Despite improvements in both care access and care quality, a new report from the Agency for Healthcare Research and Quality (AHRQ) finds racial and economic disparities persist in healthcare.

In the first half of the decade, white people saw no increase in percentage of people with a usual source of medical care, but the percentage increased for black people and Hispanics. However, across the same timeframe, black and Hispanic patients were both less likely than white patients to have a regular place to go when they needed care.
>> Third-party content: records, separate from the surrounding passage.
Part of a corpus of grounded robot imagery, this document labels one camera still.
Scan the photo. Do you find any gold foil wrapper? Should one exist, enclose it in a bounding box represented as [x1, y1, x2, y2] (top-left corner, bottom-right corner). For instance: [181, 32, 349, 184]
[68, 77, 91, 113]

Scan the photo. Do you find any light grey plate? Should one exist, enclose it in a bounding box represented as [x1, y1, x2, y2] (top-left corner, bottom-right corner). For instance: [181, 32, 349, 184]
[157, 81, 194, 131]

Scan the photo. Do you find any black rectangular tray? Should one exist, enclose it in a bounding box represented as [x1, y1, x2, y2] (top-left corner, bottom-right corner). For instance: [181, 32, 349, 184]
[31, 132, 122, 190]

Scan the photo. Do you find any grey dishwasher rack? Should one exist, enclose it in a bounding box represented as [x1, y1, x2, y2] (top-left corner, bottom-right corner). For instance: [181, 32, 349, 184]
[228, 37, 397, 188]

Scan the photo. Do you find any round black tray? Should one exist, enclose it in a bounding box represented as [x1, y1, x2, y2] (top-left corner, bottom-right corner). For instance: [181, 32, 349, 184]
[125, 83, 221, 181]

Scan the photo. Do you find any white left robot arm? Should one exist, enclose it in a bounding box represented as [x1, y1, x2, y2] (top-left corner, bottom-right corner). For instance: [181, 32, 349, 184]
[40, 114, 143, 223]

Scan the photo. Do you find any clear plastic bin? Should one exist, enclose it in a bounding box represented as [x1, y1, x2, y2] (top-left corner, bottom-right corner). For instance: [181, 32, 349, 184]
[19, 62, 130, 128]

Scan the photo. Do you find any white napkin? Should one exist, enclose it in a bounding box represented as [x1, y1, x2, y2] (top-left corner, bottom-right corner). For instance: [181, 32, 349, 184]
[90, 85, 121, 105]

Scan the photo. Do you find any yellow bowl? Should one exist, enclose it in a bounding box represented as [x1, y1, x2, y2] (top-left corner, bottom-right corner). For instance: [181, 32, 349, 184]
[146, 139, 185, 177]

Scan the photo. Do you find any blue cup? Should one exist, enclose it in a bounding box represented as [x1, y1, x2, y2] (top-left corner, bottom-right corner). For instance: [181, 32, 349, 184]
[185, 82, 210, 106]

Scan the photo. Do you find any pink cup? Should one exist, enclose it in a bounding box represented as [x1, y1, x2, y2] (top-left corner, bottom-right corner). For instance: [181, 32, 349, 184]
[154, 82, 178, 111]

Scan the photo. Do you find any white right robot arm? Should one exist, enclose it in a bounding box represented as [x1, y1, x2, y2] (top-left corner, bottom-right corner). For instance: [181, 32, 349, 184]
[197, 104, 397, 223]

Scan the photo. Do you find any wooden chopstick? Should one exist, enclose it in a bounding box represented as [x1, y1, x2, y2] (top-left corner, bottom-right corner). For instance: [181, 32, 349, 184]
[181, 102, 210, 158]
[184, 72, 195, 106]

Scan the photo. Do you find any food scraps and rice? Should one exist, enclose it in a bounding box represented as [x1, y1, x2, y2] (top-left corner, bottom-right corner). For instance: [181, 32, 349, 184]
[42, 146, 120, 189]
Meanwhile, people who live below the federal poverty line continue to have worse access to care. Racial disparities were slightly larger for Hispanics, who had worse access than whites on two-thirds of measures, than for blacks, who had worse access than whites on about half of measures. Asians, Alaska Natives and American Indians fell behind white patients on about a third of measures.

Care quality disparities persisted as well, with black, Hispanic, American Indian and Alaska Native patients all receiving worse care than white ones for about 40 percent of quality measures, echoing access disparities for each group. Such imbalances were more common for measures of care coordination and person-centered care, according to the report. About 40 percent of disparities for both poor patients and black, Hispanic and Asian patients shrank over 2013.

General care quality improved through 2013, but the pace varied, according to the report. About 80 percent of person-centered care measures improved, compared to 60 percent of effective treatment, patient safety and health living measures and fewer than half of care coordination measures.

Last month, the Centers for Medicare & Medicaid Services launched a wide-ranging assault on care disparities, premiering a tool to track race, class and gender imbalances in outcomes as well as expanding the Office of Minority Health's From Coverage to Care Program.